Chemical Education Roundup, 7-22-12

Has it really been almost a year since I last published a roundup? Wow. I confess that I’ve been putting much more effort recently into another project, The Organometallic Reader. With BCCE 2012 coming on soon, it seems an appropriate time to start the roundup train going again. I can’t make it to BCCE this year, unfortunately, but the e-program looks fascinating. Follow my man Jeff Raker on Twitter for nods to talks he finds interesting.

So what’s new in the world of chemical education research? What are the cool jams? What is everybody up to? Here are some of my favorite papers over the past year, in no particular order.

On the theoretical side, all organic chemists should check out the hybrid orbital controversy that erupted in the pages of J. Chem. Educ. earlier this year. At issue is whether hybrid orbitals are “real” and whether they should be taught to general and organic chemistry undergraduates. Rebuttals to the original paper brilliantly come to the defense of hybrid orbitals. As an educator, I feel more confident teaching and discussing hybrid orbitals with students after reading this series.

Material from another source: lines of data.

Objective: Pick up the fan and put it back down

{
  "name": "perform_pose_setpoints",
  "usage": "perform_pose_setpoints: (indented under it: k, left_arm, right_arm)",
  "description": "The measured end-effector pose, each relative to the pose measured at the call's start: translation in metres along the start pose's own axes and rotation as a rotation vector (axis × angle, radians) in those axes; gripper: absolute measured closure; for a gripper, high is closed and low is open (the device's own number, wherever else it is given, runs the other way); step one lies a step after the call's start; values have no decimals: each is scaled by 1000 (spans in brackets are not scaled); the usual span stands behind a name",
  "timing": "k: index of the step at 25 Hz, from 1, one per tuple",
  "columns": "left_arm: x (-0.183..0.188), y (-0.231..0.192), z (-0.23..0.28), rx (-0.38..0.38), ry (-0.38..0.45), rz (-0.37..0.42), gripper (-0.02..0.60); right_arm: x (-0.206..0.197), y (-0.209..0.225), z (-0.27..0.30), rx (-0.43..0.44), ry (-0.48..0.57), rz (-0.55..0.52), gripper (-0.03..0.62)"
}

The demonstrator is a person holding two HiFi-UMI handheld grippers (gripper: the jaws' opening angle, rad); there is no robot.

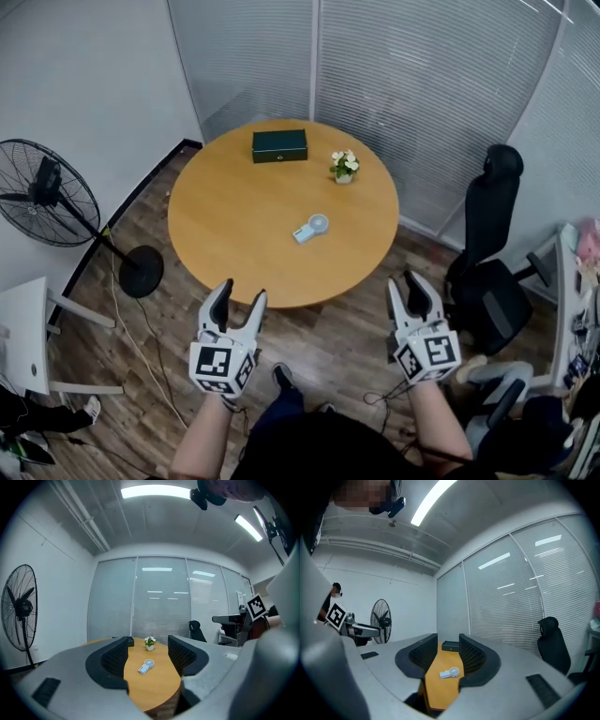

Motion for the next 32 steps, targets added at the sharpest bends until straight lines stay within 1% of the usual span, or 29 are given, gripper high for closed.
perform_pose_setpoints:
  k: [4,7,12,14,21,25,28,32]
  left_arm:
    - [-10,-27,35,-13,-19,-17,325]
    - [-18,-51,56,-28,-48,-33,325]
    - [-27,-90,81,-48,-82,-54,327]
    - [-31,-103,89,-54,-93,-62,327]
    - [-46,-123,110,-59,-138,-105,328]
    - [-52,-127,123,-41,-167,-110,328]
    - [-51,-131,132,-7,-179,-99,328]
    - [-44,-132,155,49,-199,-77,328]
  right_arm:
    - [-14,6,46,-5,-44,50,454]
    - [-25,4,78,-18,-81,76,456]
    - [-40,0,125,-38,-134,142,444]
    - [-45,-3,140,-41,-153,152,442]
    - [-73,-2,185,-3,-243,193,442]
    - [-92,6,211,25,-275,220,442]
    - [-110,18,232,48,-298,245,442]
    - [-135,49,266,83,-348,255,439]
Point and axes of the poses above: the fingertips, and each gripper's own axes: z forward along the fingers, y to its right, x out of its top, the point moved 10 cm from there along -z, backward along the fingers, and after that the axes turned 10 degrees about x, right-handed, at the moved point
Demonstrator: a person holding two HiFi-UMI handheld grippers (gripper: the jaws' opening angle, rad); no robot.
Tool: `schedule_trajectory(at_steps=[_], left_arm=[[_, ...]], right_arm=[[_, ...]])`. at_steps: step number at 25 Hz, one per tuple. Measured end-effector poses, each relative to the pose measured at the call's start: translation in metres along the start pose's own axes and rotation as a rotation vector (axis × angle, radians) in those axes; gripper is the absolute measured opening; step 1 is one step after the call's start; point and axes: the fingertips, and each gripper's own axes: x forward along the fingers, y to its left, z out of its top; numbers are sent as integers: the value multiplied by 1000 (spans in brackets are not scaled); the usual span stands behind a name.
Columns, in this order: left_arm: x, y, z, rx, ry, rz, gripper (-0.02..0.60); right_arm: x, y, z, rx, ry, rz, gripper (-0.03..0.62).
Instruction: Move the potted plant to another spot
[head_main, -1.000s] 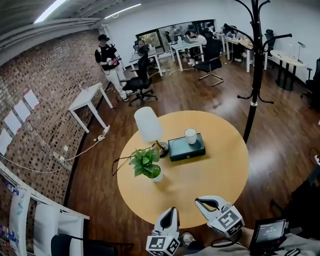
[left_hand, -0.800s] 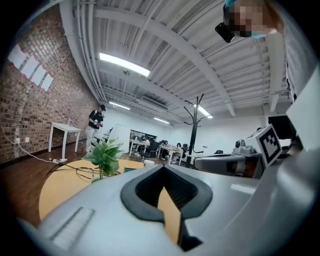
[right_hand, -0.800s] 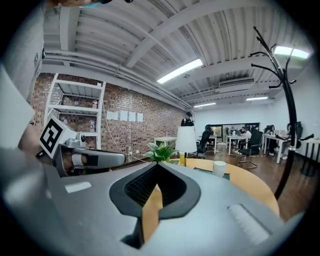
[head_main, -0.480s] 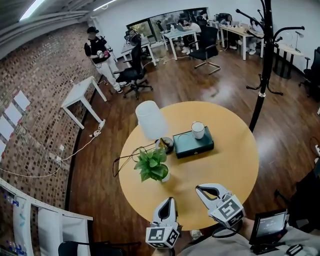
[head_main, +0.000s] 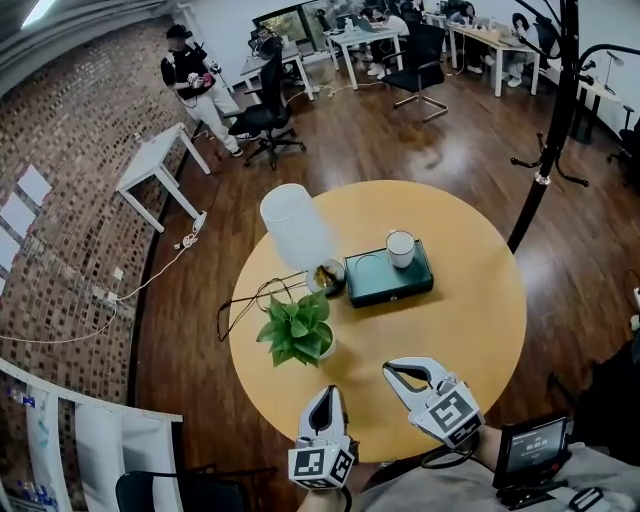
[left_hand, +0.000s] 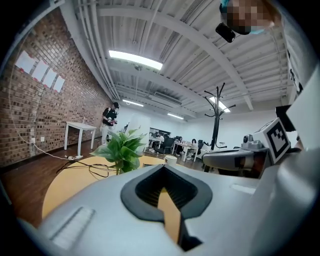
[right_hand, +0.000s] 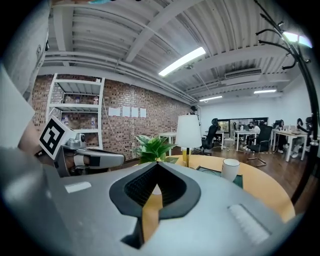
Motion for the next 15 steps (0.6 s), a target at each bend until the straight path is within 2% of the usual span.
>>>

I’ve been waiting on this one for a while: in April, Grove & Cooper’s article on representational competence while drawing organic reaction mechanisms was finally published. Although the papers’ results left me wanting more, the authors’ conclusions will resonate with any organic chemistry teacher. They found that many students avoid using mechanistic approaches to solving organic chemistry problems when mechanisms are not the direct goal, as in “predict-the-product” questions. However, among students who did draw mechanisms, a disturbing trend emerged: the proportion of students who drew nonsensical mechanisms containing cyclic electron flow actually increased with time! On the positive side, the most notable trend over time is a decrease in “nucleophile-attacks-nucleophile” and “electrophile-attacks-electrophile” mechanisms. Still, the (understandable) disrespect that students develop for physically correct mechanisms over time is staggering. Organic chemical educators must be relentless!

And what’s new on the educational technology front? Check out the transition-state catalogue of organic reaction mechanisms put together by Ess—a ZIP file in the SI contains transition-state structures for many different mechanistic steps in xyz format. Problem-solving websites for organic chemistry have become painfully dated; the site ChemVoyage emerged this year as a new resource for solving organic chemistry problems that incorporates scaffolding and other innovations inspired by research on how students learn. It’s a simple site with only multiple-choice questions, but it’s a good start for a small but growing movement of new, web-based educational technologies for chemistry learning. That it originated in the academic community is a definite plus in my book. Corporate systems have seen their fair share of attention in the research community this year as well.

Recent studies that have caught my eye include bridging the gap between nursing and chemistry (my significant other is a nurse, and much of this resonates), deliberate design of a spectroscopy curriculum with learning theory and tutoring in mind, and a nice study of the Science Writing Heuristic applied to the high-school level.

Finally, a large group of science and engineering education researchers recently put together a report on discipline-based educational research, and the report was covered nicely by the editor-in-chief. of J. Chem. Educ. Worth a read!


One Comment

  1. Thank you for doing this roundup. I have always been in the camp of “hybrid orbitals don’t exist”, but I’m less sceptical after that article. I also kinda wish ChemVoyager was open to the public.